Лёха ничком полетел на асфальт, зашипел, когда обожгло щёку, попытался отползти, но нихрена не получилось. Боли стало везде и много. Тяжёлые удары глушили, сквозь них ещё долетали поредевшие звуки выстрелов, ругань и возгласы. Мелькали образы площади — израненного сердца, на котором навсегда замершими рубцами лежали тела. И ведь не только Саня, ещё. Не только парни и мужчины, но и девушки, и Лёха надеялся, что детей там не было, а не просто он их не заметил. Нашлись же идиоты... Алексей скрипел зубами, терпел, а потом резким выдохом заставил себя расслабиться. Эти вроде повелись, хоть и не сразу. Через минуту прекратили дубасить, подняли и потащили...
Двое. Даже так Лёха различал двух, что тащили его, а остальные свалили к другим недобитым. Суки.

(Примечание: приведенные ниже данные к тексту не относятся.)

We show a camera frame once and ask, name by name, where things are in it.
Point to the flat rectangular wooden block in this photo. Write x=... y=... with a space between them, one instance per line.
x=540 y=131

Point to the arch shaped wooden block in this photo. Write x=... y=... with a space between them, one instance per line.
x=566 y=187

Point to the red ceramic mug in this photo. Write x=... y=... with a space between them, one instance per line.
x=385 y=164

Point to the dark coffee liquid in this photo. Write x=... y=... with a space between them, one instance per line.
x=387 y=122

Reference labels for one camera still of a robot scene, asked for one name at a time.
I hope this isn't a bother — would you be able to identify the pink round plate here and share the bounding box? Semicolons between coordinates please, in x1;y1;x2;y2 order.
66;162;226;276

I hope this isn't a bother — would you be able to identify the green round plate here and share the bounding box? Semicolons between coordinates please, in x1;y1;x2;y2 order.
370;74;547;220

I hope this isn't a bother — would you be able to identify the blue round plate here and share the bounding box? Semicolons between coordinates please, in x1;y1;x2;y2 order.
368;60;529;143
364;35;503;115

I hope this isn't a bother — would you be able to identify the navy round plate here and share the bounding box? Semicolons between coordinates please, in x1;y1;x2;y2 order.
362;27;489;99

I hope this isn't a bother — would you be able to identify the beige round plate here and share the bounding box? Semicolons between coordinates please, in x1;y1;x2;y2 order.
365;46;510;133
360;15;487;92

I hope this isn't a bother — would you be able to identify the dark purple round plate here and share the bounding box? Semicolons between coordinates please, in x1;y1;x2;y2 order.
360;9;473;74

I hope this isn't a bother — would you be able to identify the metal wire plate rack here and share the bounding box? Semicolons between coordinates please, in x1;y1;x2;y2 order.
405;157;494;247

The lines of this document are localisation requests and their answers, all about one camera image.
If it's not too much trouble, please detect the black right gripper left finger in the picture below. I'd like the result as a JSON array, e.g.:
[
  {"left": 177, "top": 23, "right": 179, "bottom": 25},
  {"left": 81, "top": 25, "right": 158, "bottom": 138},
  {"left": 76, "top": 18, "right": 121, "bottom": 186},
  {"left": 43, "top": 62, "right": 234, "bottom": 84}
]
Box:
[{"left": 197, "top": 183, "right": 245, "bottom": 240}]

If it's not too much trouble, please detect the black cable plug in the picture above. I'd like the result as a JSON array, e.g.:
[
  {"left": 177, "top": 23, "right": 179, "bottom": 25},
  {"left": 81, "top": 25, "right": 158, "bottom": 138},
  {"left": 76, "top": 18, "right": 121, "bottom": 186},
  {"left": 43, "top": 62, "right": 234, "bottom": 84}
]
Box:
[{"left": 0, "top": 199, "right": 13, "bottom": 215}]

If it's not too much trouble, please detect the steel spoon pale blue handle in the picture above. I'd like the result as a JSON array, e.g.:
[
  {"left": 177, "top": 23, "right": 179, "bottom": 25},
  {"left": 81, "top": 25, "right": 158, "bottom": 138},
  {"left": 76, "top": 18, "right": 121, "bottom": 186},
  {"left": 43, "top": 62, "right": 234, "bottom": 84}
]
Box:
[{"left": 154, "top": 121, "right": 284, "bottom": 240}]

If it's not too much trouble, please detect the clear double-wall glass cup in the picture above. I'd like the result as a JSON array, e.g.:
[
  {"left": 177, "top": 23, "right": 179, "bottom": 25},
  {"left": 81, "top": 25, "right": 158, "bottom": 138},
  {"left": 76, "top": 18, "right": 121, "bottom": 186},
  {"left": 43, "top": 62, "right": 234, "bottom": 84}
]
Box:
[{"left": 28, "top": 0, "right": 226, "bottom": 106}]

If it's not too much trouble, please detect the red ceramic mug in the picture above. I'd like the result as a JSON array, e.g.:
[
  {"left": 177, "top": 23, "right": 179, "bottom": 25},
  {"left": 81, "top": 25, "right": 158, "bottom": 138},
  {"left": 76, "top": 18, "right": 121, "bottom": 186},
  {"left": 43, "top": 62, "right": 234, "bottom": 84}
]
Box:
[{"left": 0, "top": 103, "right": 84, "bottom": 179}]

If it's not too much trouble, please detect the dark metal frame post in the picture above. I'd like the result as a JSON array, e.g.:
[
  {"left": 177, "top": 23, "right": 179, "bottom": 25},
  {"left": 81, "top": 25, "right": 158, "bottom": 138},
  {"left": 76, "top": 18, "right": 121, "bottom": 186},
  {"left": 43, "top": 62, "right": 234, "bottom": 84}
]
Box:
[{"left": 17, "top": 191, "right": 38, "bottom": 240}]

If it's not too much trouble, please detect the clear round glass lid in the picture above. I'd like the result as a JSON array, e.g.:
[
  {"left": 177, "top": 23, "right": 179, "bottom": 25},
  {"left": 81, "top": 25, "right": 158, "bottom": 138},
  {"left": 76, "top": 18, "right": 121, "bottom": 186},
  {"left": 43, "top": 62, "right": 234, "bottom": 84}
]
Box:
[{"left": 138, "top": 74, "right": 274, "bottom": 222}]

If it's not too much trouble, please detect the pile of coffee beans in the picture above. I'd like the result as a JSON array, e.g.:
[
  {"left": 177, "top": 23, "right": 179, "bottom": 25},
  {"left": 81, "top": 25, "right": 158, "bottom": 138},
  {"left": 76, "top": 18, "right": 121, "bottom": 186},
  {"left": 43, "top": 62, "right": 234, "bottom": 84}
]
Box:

Алексей рванулся яростно назад, сумел вырвать одну руку, повёл тело в сторону, одновременно заводя освободившуюся конечность за спину. Выстрел, его первый за год, прогремел и нашёл пристанище в плече сволочи в непроницаемом шлеме. Повезло, что второй на секунду растерялся. Ноги ныли, всё тело будто поварилось в Адовом котле, но он всё же сумел повалить омоновца, хорошенько приложить в нелепом падении коленом в пах и рванул тут же, не оглядываясь. Считал мгновения до выстрела или очереди в спину и дождался. Болью взорвалась левая рука, Лёха коротко крикнул, схватился за очаг очередного круга и на одной только выдержке вылетел с площади. Обернулся у самого поворота, на углу дома, пробежался взглядом, не нашёл никого родного и скрылся. Ужасно хотелось отдышаться, прислониться к стене или даже упасть прямо тут, но Лёха продолжал бежать. Камеры, прохожие — всё мельтешило и сливалось.